Clifford's contemporaries considered him acute and original, witty and warm. He often worked late into the night, which may have hastened his death. He published papers on a range of topics including algebraic forms and projective geometry and the textbook Elements of Dynamic. His application of graph theory to invariant theory was followed up by William Spottiswoode and Alfred Kempe.

===Algebras===
In 1878, Clifford published a seminal work, building on Grassmann's extensive algebra. He had succeeded in unifying the quaternions, developed by William Rowan Hamilton, with Grassmann's outer product (aka the exterior product). He understood the geometric nature of Grassmann's creation, and that the quaternions fit cleanly into the algebra Grassmann had developed. The versors in quaternions facilitate representation of rotation. Clifford laid the foundation for a geometric product, composed of the sum of the inner product and Grassmann's outer product. The geometric product was eventually formalized by the Hungarian mathematician Marcel Riesz. The inner product equips geometric algebra with a metric, fully incorporating distance and angle relationships for lines, planes, and volumes, while the outer product gives those planes and volumes vector-like properties, including a directional bias.
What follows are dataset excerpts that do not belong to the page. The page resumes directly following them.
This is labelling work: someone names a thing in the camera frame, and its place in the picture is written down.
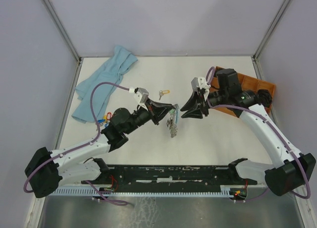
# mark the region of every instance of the orange bin
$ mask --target orange bin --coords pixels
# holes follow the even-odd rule
[[[253,92],[257,93],[259,89],[267,89],[269,91],[269,93],[271,94],[272,99],[274,99],[274,92],[275,92],[275,88],[276,88],[275,84],[269,83],[266,81],[262,81],[262,80],[259,80],[257,78],[253,78],[250,76],[246,76],[242,73],[238,73],[238,78],[239,78],[239,82],[241,83],[243,91],[252,90]],[[213,78],[211,81],[211,85],[216,87],[216,88],[219,88],[218,79]],[[210,88],[210,92],[214,92],[214,91],[217,91],[217,90],[214,88]],[[265,108],[267,114],[269,114],[271,112],[271,107],[272,107],[272,104],[270,105],[269,108]],[[221,111],[223,113],[227,113],[229,115],[236,116],[233,113],[233,111],[231,111],[227,108],[217,108],[216,110]]]

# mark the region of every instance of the cloth
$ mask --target cloth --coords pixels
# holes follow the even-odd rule
[[[94,122],[90,109],[90,96],[94,87],[101,82],[111,82],[120,84],[123,75],[130,70],[130,66],[138,59],[129,51],[121,46],[114,48],[114,56],[100,66],[88,79],[84,80],[75,88],[81,100],[80,105],[72,114],[72,117],[82,123]],[[116,87],[112,85],[101,85],[94,92],[93,108],[97,120],[103,118],[106,112],[110,95]]]

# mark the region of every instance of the white table
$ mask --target white table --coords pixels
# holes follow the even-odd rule
[[[250,57],[139,57],[123,76],[121,85],[143,87],[150,98],[159,101],[159,90],[170,90],[161,102],[178,103],[182,107],[192,93],[191,80],[206,76],[214,66],[234,68],[237,72],[256,77]],[[85,58],[78,83],[88,78],[107,58]],[[96,134],[93,123],[80,123],[71,115],[79,105],[75,93],[67,116],[60,147],[68,147]],[[132,112],[136,108],[132,95],[116,89],[106,113],[119,107]],[[180,119],[178,134],[170,138],[166,127],[169,114],[159,126],[151,121],[127,135],[129,141],[121,148],[100,156],[107,164],[139,165],[227,165],[242,157],[254,162],[271,163],[264,147],[252,131],[238,118],[210,110],[204,119]]]

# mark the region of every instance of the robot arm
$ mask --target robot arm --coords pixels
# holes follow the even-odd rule
[[[186,111],[182,118],[203,118],[203,115],[208,116],[209,108],[229,108],[252,129],[272,160],[272,165],[267,165],[238,159],[230,164],[235,167],[237,175],[266,183],[278,196],[305,184],[298,162],[309,180],[316,160],[310,153],[304,155],[291,144],[267,115],[264,105],[268,107],[271,103],[269,92],[259,90],[256,94],[251,90],[242,91],[233,69],[221,69],[216,77],[219,90],[212,93],[205,78],[193,79],[193,94],[181,109]]]
[[[37,198],[45,197],[65,184],[95,180],[108,170],[106,164],[102,159],[82,163],[84,160],[120,148],[128,141],[126,134],[130,134],[149,120],[158,125],[159,121],[174,108],[172,104],[153,102],[148,98],[148,91],[143,88],[130,89],[130,92],[138,102],[137,110],[130,113],[126,108],[117,109],[109,125],[93,143],[89,139],[68,148],[49,152],[43,147],[36,151],[25,169],[25,174],[29,177],[42,166],[29,181]]]

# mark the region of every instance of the wall
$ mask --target wall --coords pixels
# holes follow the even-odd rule
[[[80,56],[253,55],[283,0],[51,0]]]
[[[23,227],[34,152],[53,148],[76,62],[40,0],[0,0],[0,227]]]
[[[293,0],[260,63],[265,79],[277,84],[274,108],[285,135],[317,158],[317,4]],[[317,208],[317,169],[311,179]]]
Combining the two brought the operation of division into play. This greatly expanded our qualitative understanding of how objects interact in space. Crucially, it also provided the means for quantitatively calculating the spatial consequences of those interactions. The resulting geometric algebra, as he called it, eventually realized the long sought goal of creating an algebra that mirrors the movements and projections of objects in 3-dimensional space.

Moreover, Clifford's algebraic schema extends to higher dimensions. The algebraic operations have the same symbolic form as they do in 2 or 3-dimensions. The importance of general Clifford algebras has grown over time, while their isomorphism classes - as real algebras - have been identified in other mathematical systems beyond simply the quaternions.

The realms of real analysis and complex analysis have been expanded through the algebra H of quaternions, thanks to its notion of a three-dimensional sphere embedded in a four-dimensional space. Quaternion versors, which inhabit this 3-sphere, provide a representation of the rotation group SO(3). Clifford noted that Hamilton's biquaternions were a tensor product $H \otimes C$ of known algebras, and proposed instead two other tensor products of H: Clifford argued that the "scalars" taken from the complex numbers C might instead be taken from split-complex numbers D or from the dual numbers N. In terms of tensor products, $H \otimes D$ produces split-biquaternions, while $H \otimes N$ forms dual quaternions. The algebra of dual quaternions is used to express screw displacement, a common mapping in kinematics.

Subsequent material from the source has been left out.